Ci sarà pure un motivo se questa rubrica si chiama “il carrello della spesa”. Eccolo: è proprio lui, quello che gli analisti chiamano così, a darci in questo periodo le maggiori preoccupazioni. Fare la spesa è diventato un incubo. I prezzi sono aumentati al punto da costringere le famiglie a tirare la cinghia. E no, non perché abbiano deciso di mettersi a dieta. L’Istat ha riferito che, a maggio, le vendite in Italia sono diminuite ancora. Ciò accade, anche, per il settore alimentare. Comprare cibo si fa complicato dal momento che, secondo i numeri snocciolati dagli analisti di via Cesare Balbo, le vendite sono salite del 2,5% in termini di valore e scese dello 0,4% per quanto afferisce ai volumi. In pratica, si spende di più per comprare di meno. Numeri che spingono il Codacons a “dimostrare in modo inequivocabile” che “i rincari dei prezzi nel comparto alimentare” impattano “sulle famiglie e sulle loro abitudini”, portandole “a tagliare la spesa ma al tempo stesso a spendere di più per un carrello sempre più vuoto”. L’analisi di Assoutenti, invece, prende in esame i primi cinque mesi di quest’anno. Da gennaio a maggio, secondo l’organizzazione dei consumatori, “le vendite nel comparto alimentare registrano una contrazione in volume del -0,9%, a fronte di una crescita in valore del +1,8%, a dimostrazione di come prosegua in Italia la forte crescita dei prezzi al dettaglio nel settore”. I conti sono presto fatti: “Nei primi 5 mesi dell’anno si assiste ad una forte riduzione dei volumi delle vendite equivalente, al netto dell’inflazione, ad un taglio di spesa per l’acquisto di cibi e bevande da complessivi 6 miliardi di euro su base annua”. I nodi, per Assoutenti, sono da individuare nella “crisi delle materie prime” che “continua a pesare sulle tasche dei consumatori, e sta portando a sensibili rialzi dei prezzi per prodotti alimentari di largo consumo, beni che registrano in alcuni casi una inflazione a due cifre che costringe i consumatori a cambiare abitudini e ridurre gli acquisti”.
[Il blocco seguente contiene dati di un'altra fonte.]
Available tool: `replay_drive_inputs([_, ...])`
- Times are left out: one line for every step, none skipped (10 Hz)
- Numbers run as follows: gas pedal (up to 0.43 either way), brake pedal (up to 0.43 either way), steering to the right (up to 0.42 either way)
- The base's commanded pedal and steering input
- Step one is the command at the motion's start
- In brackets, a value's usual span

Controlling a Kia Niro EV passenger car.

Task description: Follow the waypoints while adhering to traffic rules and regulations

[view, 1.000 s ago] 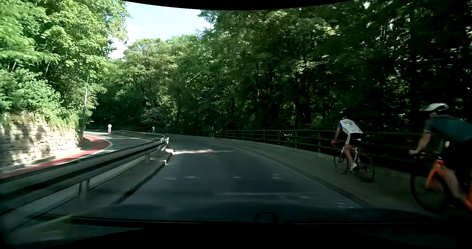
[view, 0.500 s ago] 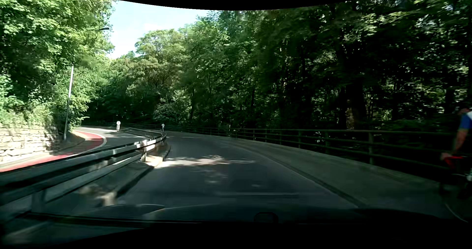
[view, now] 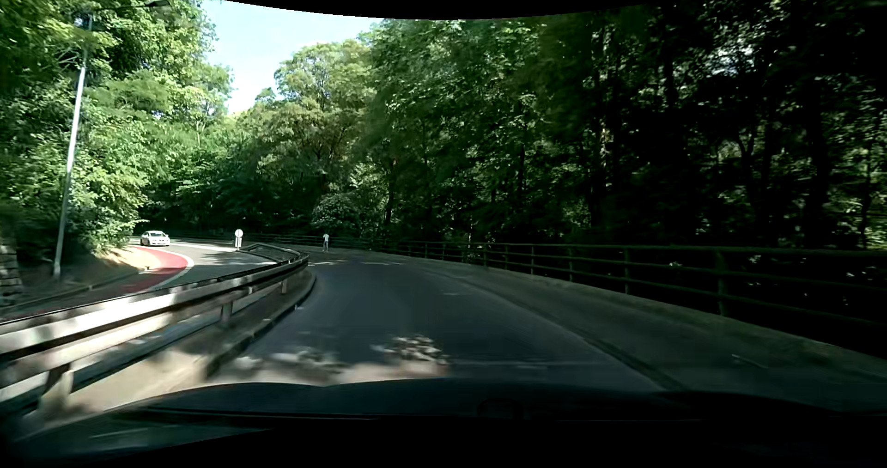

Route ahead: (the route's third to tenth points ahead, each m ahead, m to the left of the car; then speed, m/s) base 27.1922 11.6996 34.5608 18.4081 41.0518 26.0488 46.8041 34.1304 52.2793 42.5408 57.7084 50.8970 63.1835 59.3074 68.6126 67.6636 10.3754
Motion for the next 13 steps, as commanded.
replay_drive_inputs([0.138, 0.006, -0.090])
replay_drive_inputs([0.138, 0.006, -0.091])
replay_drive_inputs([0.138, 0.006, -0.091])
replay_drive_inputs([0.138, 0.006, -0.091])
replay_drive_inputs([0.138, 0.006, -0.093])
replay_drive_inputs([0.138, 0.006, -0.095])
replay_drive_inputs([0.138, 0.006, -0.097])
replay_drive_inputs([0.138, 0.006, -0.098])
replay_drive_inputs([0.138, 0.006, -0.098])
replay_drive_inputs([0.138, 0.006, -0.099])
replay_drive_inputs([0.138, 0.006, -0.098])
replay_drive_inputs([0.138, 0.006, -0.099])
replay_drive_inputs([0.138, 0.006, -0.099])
Questi numeri, però, si riferiscono a maggio. A giugno, se possibile, potrebbe essere andata anche peggio. Il motivo è dentro l’analisi che Federdistribuzione ha pubblicato a seguito dei dati Istat per il sesto mese di quest’anno. Secondo l’organizzazione che riunisce le aziende della grande distribuzione: “Il mese di giugno conferma una fase di riassestamento dei prezzi al consumo. Il quadro economico resta segnato da incertezze e consumi deboli, influenzati dalle tensioni dello scenario geopolitico internazionale, e da continue pressioni lungo alcune filiere e su specifiche materie prime”. Ma gli operatori rigettano ogni accusa, riferiscono di non essere loro ad appesantire il carrello della spesa degli italiani e anzi ribadiscono “l’impegno fondamentale a tutela del potere d’acquisto delle famiglie italiane” che “si inserisce nel solco delle numerose iniziative messe in campo negli ultimi anni per contenere l’andamento dei prezzi, con responsabilità e attenzione verso le esigenze delle persone e del Paese”. La rivendicazione di Federdistribuzione è netta: “Anche grazie a una gestione attenta e responsabile dell’offerta, e alla competitività che caratterizza il settore, la distribuzione moderna continua a operare per contrastare le dinamiche inflattive. Un importante contributo a questo scopo è l’offerta di prodotti a marca del distributore, che uniscono qualità, convenienza e attenzione al territorio e che rappresentano una risposta concreta alle esigenze delle famiglie e un sostegno diretto alle filiere agroalimentari italiane, simbolo dell’eccellenza del Made in Italy”.